Equivalence of canonical quantization and path integral quantization

This type of problems is often referred to as constrained mechanical system. It was studied by Dirac, who developed the theory of constrained quantization. This theory was formalized and further developed by Marseden and Weinstein to what is called "Symplectic reduction". A particularly illiminating chapter for finite dimensional systems may be found in Marsden and Ratiu's book: "Introduction to mechanics and symmetry".

When the phase space of a dynamical system is a cotangent bundle, one can use the usual methods of canonical quantization, and the corresponding path integral. However, this formalism does not work in general for nonlinear phase spaces. One important example is when the phase space is defined by a nonlinear surface in a larger linear phase space.

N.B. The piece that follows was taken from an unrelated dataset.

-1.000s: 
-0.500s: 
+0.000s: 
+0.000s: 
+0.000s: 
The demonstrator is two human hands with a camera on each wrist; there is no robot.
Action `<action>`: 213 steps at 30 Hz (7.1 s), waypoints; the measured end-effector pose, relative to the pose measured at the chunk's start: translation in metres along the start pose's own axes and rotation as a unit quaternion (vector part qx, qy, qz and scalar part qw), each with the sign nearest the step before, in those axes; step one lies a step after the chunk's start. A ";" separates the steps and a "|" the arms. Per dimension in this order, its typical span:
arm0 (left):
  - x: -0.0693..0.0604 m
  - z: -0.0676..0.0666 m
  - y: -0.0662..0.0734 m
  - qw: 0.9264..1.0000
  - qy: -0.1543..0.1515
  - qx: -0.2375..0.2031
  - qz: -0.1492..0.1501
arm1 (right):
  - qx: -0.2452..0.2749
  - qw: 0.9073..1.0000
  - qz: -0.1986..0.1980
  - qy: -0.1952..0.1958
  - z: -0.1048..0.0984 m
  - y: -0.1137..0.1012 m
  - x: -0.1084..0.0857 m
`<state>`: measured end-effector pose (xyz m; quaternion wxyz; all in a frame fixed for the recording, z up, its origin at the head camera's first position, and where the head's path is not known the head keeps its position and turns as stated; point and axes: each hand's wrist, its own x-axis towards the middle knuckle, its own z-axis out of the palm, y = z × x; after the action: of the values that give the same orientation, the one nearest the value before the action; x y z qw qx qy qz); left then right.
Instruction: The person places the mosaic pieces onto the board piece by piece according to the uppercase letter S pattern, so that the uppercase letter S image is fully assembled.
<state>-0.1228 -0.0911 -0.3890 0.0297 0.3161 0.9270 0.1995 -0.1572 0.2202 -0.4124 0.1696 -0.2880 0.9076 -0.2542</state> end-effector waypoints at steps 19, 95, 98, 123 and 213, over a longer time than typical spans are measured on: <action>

Basically, Given a symmetry of a phase space, one can reduce the problem to a smaller phase space in two stages

1. Work on "constant energy surfaces" of the Hamiltonian generating this stymmetry.
2. Consider only "invariant observables" on these surfaces.

This procedure reduces by 2 the dimensions of the phase space, and the reduced dimension remains even. One can prove that if the original phase space is symplectic, so will be the reduced phase space.

May be the most simple example is the elimination of the center of mass motion in a two particle system and working in the reduced dynamics.

There is a theorem by Guillemin and Sternberg for certain types of finite dimensional phase spaces which states that quantization commutes with reduction. That is, one can either quantize the original theory and impose the constraints on the quantum Hilbert space to obtain the "physical" states. Or, on can reduce the classical theory, then quantize. In this case the reduced Hilbert space is automatically obtained. The second case is not trivuial because the reduced phase space becomes a non-linear symplectic manifold and in many cases it is not even a manifold (because the group action is not free).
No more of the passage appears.